Embodiment and Skill Transfer

The framework enables cross-embodiment skill transfer: skills learned by one robot (WidowX) but not encountered by another (Google or Realman) can be reliably executed. On a set of eight novel skills for the Google robot, VideoVLA exceeds CogACT by 28 points (average 48.6% vs 20.4%). In real-world cross-embodiment evaluation, VideoVLA reached 58% average success on challenging skills such as "topple", "wipe", and "take out," where competitive baselines perform poorly.

Imagination-Execution Alignment and Analysis

The paper provides quantitative and qualitative analyses of the alignment between imagined futures and physical execution. Visual imagination success is strongly predictive of actual execution reliability, with high robot motion similarity correlating with task success.

Figure 3: Robot motion similarity between predicted imaginations and actual executions is tightly coupled to task completion rate, as shown for both Google and WidowX robots.

Figure 4: Qualitative alignment between VideoVLA’s imagined visual futures and real-world executions in manipulation tasks.

Further experiments demonstrate that visual imagination is generally more reliable, with success rates (84% for novel objects) exceeding those of physical execution (65%); this gap is attributed to real-world actuation and perception failures.
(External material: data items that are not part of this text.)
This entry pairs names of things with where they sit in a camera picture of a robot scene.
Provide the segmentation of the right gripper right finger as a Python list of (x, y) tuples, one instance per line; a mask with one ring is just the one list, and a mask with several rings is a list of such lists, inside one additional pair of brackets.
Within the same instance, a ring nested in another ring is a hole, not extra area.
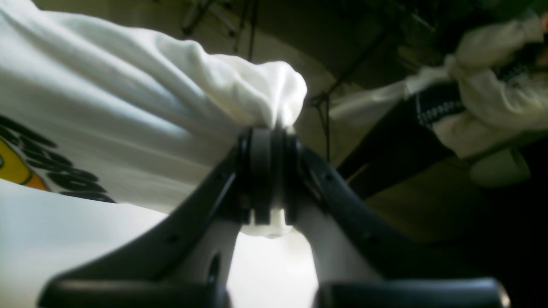
[(441, 257), (391, 228), (331, 166), (274, 131), (286, 222), (313, 252), (314, 308), (508, 308), (494, 278)]

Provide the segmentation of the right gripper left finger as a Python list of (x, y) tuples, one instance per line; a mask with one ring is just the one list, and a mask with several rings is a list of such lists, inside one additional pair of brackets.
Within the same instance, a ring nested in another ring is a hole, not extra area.
[(250, 129), (174, 212), (145, 234), (44, 287), (40, 308), (230, 308), (227, 279), (245, 225), (271, 223), (274, 131)]
Comparative and Ablative Insights

The paper exposes the limitations of alternatives:

Training from scratch or using lower-fidelity generators yields dramatically reduced task performance.
The dual-prediction approach is necessary—action or video-only modeling collapses both in-domain and generalization capabilities.
Joint bidirectional attention across modalities (not causal masking) is essential for cross-modal semantic and physical alignment.
Synchronous diffusion schedules outperform asynchronous variants, reflecting the temporally aligned nature of vision and action modalities.
Longer time horizon prediction (more future frames) enables better anticipation and planning, with monotonic improvements in performance.
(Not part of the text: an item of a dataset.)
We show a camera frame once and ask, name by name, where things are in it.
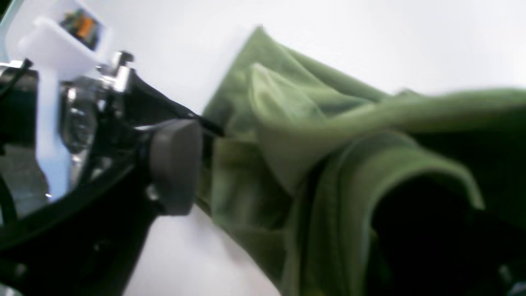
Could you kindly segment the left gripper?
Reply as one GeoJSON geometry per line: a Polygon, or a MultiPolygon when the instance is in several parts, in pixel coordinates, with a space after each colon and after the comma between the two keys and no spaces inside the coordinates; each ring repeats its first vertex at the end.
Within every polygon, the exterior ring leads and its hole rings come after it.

Theoretical and Practical Implications

VideoVLA substantiates the proposition that generative models trained on large-scale video data encode rich knowledge of physical causality, object affordances, and semantic mapping between instructions, perceptions, and actions. By transforming such generators into unified robot policies, the work breaks a bottleneck in generalization, which remains a challenge for understanding-based approaches.

The practical upshot is the feasibility of scalable, broadly capable robot models deployable in open-world environments. The dual-prediction design establishes a mechanism for implicit uncertainty estimation (execution reliability can be inferred from the quality of imagined futures), potentially informing downstream policy selection, multi-agent planning, or self-improvement via simulated imagination.
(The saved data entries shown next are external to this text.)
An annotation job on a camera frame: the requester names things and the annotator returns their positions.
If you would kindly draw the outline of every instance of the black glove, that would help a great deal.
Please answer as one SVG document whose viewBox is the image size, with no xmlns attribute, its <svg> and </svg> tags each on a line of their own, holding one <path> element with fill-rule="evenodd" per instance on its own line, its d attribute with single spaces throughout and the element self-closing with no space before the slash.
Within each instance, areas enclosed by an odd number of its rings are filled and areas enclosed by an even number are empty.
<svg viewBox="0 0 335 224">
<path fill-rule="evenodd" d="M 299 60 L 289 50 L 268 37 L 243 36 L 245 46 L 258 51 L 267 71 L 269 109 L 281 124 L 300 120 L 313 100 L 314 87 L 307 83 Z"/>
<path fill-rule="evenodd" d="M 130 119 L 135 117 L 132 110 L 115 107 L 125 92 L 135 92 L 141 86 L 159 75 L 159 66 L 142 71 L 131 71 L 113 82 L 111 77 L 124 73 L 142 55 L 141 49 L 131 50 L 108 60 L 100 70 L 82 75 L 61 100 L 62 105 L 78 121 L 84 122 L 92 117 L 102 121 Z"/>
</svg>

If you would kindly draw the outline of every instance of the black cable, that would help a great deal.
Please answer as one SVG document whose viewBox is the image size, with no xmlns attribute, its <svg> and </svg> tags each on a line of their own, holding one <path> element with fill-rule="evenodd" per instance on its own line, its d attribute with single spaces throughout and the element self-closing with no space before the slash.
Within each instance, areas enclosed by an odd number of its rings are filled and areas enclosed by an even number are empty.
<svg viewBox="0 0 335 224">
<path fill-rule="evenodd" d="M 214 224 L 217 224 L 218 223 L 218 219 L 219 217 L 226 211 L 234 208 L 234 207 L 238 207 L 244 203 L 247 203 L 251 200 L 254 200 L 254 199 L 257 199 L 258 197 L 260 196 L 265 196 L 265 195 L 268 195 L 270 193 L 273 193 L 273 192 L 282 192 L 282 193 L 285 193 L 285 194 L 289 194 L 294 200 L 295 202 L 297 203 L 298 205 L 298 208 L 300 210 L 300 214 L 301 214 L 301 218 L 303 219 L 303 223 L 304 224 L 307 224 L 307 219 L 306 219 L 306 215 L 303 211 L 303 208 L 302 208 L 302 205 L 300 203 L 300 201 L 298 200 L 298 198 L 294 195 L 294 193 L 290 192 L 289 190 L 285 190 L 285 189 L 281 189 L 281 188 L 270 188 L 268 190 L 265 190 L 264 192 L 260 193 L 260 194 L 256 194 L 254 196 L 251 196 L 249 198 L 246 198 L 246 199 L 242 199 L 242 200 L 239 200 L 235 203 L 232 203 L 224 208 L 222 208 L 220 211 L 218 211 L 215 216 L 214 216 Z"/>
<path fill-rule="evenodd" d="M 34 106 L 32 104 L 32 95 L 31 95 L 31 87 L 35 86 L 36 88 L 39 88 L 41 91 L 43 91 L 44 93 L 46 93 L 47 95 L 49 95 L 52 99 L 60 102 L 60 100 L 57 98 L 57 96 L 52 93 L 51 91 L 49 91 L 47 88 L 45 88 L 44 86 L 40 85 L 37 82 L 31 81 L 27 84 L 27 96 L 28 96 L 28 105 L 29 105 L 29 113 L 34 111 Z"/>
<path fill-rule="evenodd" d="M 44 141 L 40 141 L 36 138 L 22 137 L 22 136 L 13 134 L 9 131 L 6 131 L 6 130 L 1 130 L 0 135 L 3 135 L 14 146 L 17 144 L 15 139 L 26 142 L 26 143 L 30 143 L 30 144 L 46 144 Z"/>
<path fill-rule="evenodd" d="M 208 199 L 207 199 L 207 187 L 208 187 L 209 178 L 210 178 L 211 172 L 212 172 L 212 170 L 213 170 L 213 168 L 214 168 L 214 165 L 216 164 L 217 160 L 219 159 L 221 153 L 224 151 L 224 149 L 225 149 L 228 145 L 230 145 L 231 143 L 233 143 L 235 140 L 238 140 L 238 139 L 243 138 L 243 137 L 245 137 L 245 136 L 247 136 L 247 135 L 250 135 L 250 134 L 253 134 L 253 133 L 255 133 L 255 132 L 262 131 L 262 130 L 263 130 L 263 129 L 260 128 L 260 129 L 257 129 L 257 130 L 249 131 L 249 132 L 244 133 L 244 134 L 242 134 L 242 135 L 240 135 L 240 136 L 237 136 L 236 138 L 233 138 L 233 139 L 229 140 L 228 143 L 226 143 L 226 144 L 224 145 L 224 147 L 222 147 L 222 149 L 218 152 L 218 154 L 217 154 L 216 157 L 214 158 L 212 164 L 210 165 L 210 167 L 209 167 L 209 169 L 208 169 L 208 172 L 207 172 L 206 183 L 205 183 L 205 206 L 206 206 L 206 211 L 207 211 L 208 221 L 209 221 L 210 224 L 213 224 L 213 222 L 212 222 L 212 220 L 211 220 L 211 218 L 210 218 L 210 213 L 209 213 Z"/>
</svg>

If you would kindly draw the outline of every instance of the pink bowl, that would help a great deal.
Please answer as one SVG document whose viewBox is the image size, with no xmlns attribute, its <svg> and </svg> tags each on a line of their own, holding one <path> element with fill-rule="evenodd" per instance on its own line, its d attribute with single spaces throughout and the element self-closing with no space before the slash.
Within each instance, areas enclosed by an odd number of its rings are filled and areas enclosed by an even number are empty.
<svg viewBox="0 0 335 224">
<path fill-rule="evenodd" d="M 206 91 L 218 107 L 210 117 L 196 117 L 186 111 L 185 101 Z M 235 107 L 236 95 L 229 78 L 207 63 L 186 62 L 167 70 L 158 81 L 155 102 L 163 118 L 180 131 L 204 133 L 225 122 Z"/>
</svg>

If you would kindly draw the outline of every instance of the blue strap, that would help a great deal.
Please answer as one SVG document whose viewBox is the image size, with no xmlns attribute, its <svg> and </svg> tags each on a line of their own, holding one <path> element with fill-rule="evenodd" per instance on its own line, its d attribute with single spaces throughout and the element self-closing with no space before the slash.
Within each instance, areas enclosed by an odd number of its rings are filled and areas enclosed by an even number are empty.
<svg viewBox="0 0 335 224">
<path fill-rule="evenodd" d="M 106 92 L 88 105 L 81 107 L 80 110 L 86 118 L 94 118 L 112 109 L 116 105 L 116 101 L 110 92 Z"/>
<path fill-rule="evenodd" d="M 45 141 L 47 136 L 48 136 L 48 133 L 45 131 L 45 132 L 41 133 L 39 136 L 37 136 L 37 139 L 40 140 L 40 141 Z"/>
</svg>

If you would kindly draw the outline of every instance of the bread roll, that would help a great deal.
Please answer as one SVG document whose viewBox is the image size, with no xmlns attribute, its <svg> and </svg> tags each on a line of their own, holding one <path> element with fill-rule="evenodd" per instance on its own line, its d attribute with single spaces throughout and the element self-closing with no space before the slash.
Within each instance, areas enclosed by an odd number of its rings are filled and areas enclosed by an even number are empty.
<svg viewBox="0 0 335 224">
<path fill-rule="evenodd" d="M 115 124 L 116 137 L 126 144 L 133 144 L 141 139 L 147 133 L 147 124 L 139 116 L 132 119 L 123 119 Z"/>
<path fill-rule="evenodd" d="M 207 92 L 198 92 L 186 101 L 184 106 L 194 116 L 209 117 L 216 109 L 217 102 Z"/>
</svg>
Persistent limitations relate to inference speed, stemming from large-scale backbone requirements. Suggestions for mitigating these issues include smaller robot-oriented generator pretraining, shortcut/one-step denoising, and model distillation techniques.

Figure 5: VideoVLA predictions and real-world task executions illustrate robust alignment and performance in manipulation tasks with unknown objects.

Figure 6: Visualization of successful imaginations and executions in simulation, highlighting generalization and robustness.

Conclusion

VideoVLA demonstrates that large-scale video generators can be adapted into general-purpose robot manipulators that jointly predict actions and anticipated visual outcomes, enabling robust generalization to novel tasks, objects, and skills in both simulated and real environments. Empirical analyses confirm that the quality of visual imagination is a reliable proxy for action plan reliability, with strong statistical and qualitative links to successful task execution. The approach signals a practical pathway toward scalable, generalist robot control systems grounded in generative modeling rather than perceptual understanding, offering foundational advances for AI-driven manipulation and closing the gap to broader embodied intelligence.